ARD diskutiert Flüchtlingstod vor Lampedusa!

Hart aber fair
Nur ein Felsen im Mittelmeer, aber ein Symbol für die Flüchtlingspolitik der Europäischen Union. Auf Lampedusa prallt die heile Welt der Touristen mit dem Überlebenskampf der Bootsflüchtlinge aufeinander.

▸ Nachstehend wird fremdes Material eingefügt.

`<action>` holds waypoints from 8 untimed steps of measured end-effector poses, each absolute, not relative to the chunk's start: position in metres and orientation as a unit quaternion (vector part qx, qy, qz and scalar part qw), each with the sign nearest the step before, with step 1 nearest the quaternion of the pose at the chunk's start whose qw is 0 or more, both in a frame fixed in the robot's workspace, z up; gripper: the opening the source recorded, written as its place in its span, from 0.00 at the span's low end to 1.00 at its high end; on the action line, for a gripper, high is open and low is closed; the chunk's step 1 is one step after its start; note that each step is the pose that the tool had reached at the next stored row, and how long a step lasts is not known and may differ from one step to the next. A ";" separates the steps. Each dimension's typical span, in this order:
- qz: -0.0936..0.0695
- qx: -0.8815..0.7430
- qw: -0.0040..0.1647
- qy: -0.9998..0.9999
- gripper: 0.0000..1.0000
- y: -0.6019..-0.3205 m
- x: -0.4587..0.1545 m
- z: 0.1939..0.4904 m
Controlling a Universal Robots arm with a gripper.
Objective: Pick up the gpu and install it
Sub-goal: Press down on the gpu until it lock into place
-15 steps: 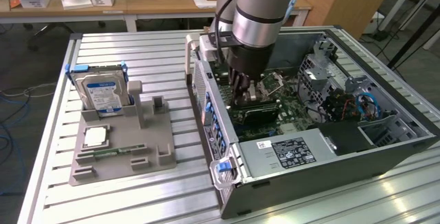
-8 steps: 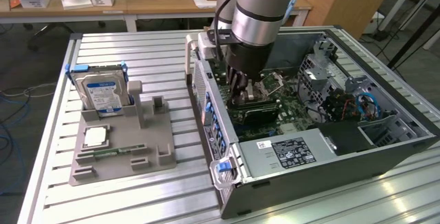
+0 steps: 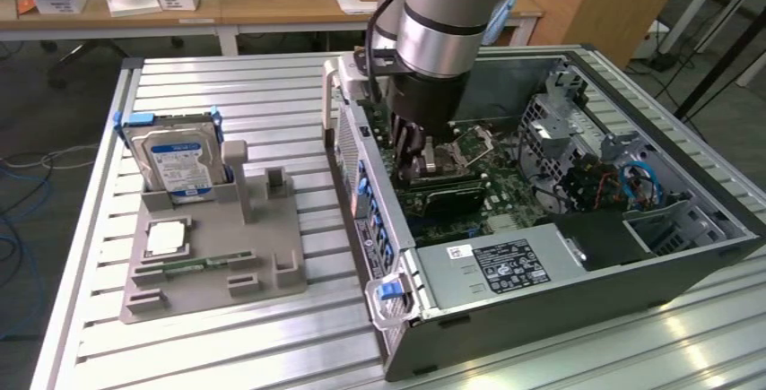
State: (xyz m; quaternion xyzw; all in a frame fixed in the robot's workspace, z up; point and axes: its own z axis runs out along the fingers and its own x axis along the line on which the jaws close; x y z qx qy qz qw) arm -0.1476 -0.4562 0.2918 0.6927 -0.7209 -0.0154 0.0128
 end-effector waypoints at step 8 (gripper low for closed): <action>-0.014 0.692 0.014 -0.721 0.11 -0.454 -0.154 0.292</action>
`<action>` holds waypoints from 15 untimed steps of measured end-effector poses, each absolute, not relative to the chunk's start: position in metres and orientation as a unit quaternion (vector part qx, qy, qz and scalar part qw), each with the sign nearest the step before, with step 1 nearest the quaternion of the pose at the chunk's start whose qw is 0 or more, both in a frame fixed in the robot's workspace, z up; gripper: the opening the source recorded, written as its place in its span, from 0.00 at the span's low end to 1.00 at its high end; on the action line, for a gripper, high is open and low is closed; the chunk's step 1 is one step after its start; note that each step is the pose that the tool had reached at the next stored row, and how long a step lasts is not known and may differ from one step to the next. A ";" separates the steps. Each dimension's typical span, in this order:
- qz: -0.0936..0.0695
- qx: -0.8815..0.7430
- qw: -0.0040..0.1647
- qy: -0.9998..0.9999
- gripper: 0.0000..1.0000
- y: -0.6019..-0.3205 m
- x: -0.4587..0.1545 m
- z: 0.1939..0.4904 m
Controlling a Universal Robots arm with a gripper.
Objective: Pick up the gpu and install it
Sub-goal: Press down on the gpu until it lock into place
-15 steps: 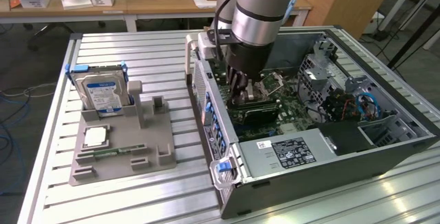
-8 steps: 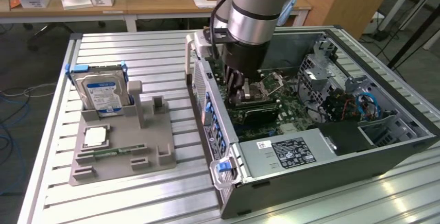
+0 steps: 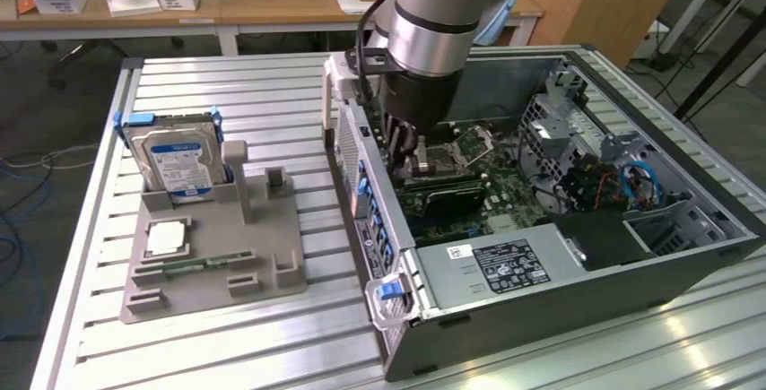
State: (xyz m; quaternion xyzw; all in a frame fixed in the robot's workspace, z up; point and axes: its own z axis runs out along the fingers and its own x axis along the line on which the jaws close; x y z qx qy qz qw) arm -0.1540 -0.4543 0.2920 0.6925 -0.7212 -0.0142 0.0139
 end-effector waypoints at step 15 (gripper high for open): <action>-0.014 0.692 0.015 -0.721 0.11 -0.454 -0.156 0.300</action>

Lampedusa – der äußerste Rand Europas. Ein italienischer Touristenort und gleichzeitig Hoffnung für tausende Flüchltinge aus Afrika. Schon jetzt haben in diesem Jahr mehr Menschen hier Zuflucht gesucht als je zuvor. Schlepper bringen sie über das Mittelmeer, überlassen sie in uralten Booten ihrem Schicksal. Viele überleben den Versuch nicht, andere werden in internationalen Gewässern abgefangen und ohne Prüfung ihres Asylanspruchs zurück gebracht. Wer die Überfahrt schafft, wird von der Küstenwache an Land gebracht – in das Auffanglager der Insel. Hier können 800 Menschen vorübergehend untergebracht werden. Die Insel lebt allerdings vom Tourismus. Die Gäste sollen hier unbeschwerte Ferien verleben. Ein fast nicht zu lösender Konflikt für die Einheimischen, die sich einerseits um die Flüchtlinge, andereseit aber auch um ihr Geschäft, den Tourismus, kümmern müssen.